From the listing below, copy every line with the word "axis".

[[ RECORDS SHOWN open ]]

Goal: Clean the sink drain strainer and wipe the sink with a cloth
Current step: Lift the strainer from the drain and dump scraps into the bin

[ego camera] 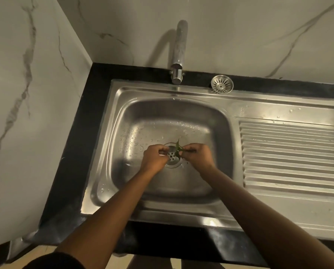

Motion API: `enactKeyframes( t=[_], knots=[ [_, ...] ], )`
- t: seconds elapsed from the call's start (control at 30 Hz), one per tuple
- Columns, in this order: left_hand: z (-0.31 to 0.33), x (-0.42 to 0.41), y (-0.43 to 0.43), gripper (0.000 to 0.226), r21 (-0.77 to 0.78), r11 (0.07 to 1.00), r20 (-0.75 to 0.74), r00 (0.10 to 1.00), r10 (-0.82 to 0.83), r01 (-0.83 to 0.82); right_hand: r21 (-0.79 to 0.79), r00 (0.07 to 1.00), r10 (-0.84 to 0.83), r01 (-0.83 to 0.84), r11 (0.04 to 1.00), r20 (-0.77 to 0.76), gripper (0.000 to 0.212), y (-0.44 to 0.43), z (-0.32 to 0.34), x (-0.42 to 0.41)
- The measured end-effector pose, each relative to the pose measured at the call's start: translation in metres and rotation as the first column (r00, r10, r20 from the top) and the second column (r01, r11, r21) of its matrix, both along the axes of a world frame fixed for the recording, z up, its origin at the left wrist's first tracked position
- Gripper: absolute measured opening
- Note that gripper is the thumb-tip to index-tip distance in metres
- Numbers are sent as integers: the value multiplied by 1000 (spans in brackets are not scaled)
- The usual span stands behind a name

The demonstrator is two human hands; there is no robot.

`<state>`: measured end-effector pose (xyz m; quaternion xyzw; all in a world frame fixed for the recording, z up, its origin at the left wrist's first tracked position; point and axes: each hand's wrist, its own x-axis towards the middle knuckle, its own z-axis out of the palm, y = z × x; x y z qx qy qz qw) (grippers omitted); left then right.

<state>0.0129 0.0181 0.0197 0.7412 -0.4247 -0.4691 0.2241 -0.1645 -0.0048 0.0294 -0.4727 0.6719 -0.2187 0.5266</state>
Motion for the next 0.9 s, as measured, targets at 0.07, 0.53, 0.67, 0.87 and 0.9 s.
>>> enactKeyframes(
  t=[0.07, 0.53, 0.67, 0.87, 0.9],
  knots=[
    [15, 1, 8, 39, -42, 999, -20, 1000, -11, 10, -14, 997, -51, 52, 999, 59, 8, 11, 18, -2],
    [91, 8, 90, 17, -268, 945, -59, 983, 177, -186, -104, 973, 32, -8, 995, 230, 10, 70, 89, -3],
    [103, 5, 124, 20, -313, 916, -54, 968, 246, -250, -158, 944, 171, -131, 979, 281, 17, 87, 107, 4],
    [124, 11, 194, 19, -358, 816, -106, 888, 448, -455, -219, 867, 372, -313, 924, 331, 13, 124, 133, 24],
    [128, 14, 209, 19, -363, 797, -111, 871, 478, -483, -222, 854, 400, -341, 913, 333, 11, 133, 137, 31]
  ],
)
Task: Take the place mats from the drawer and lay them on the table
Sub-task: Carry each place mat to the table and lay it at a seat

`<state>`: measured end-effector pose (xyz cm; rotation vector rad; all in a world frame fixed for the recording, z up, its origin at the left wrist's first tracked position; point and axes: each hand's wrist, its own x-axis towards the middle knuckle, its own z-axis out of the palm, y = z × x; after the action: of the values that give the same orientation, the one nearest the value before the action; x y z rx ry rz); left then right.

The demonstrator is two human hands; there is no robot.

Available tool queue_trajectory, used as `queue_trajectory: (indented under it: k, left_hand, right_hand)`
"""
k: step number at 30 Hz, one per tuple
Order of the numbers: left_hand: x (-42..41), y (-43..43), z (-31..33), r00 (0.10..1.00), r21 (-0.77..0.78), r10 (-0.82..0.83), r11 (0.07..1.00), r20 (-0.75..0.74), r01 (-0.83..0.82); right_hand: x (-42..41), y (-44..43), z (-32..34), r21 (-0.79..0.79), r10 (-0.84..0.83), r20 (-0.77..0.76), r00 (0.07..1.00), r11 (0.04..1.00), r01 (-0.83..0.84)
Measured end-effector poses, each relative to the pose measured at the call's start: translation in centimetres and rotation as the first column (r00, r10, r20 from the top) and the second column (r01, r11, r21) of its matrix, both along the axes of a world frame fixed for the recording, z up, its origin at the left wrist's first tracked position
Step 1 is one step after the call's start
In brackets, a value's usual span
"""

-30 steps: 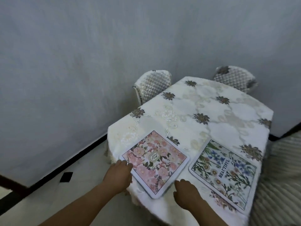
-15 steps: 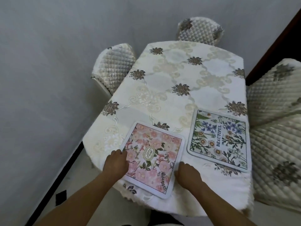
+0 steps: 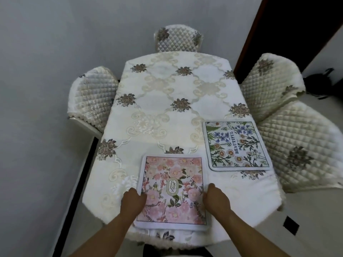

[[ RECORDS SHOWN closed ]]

** EXERCISE ANSWER **
`<state>`: measured end-effector pose (xyz m; quaternion xyzw; all in a world frame fixed for the recording, z up, its origin at the left wrist's first tracked position; point and axes: each hand's wrist, its own x-axis towards the middle knuckle, its own z-axis out of the palm, y = z × x; x y z qx qy qz qw) (grippers omitted); left then right.
`<state>`: measured end-effector pose (xyz cm; rotation vector rad; all in a world frame fixed for the recording, z up, its origin at the left wrist's first tracked position; point and axes: each hand's wrist, its own x-axis towards the middle knuckle, its own z-axis out of the palm, y = z × x; after the action: of the values that give the same orientation, the one nearest the value before the action; x y z rx ry rz); left then right.

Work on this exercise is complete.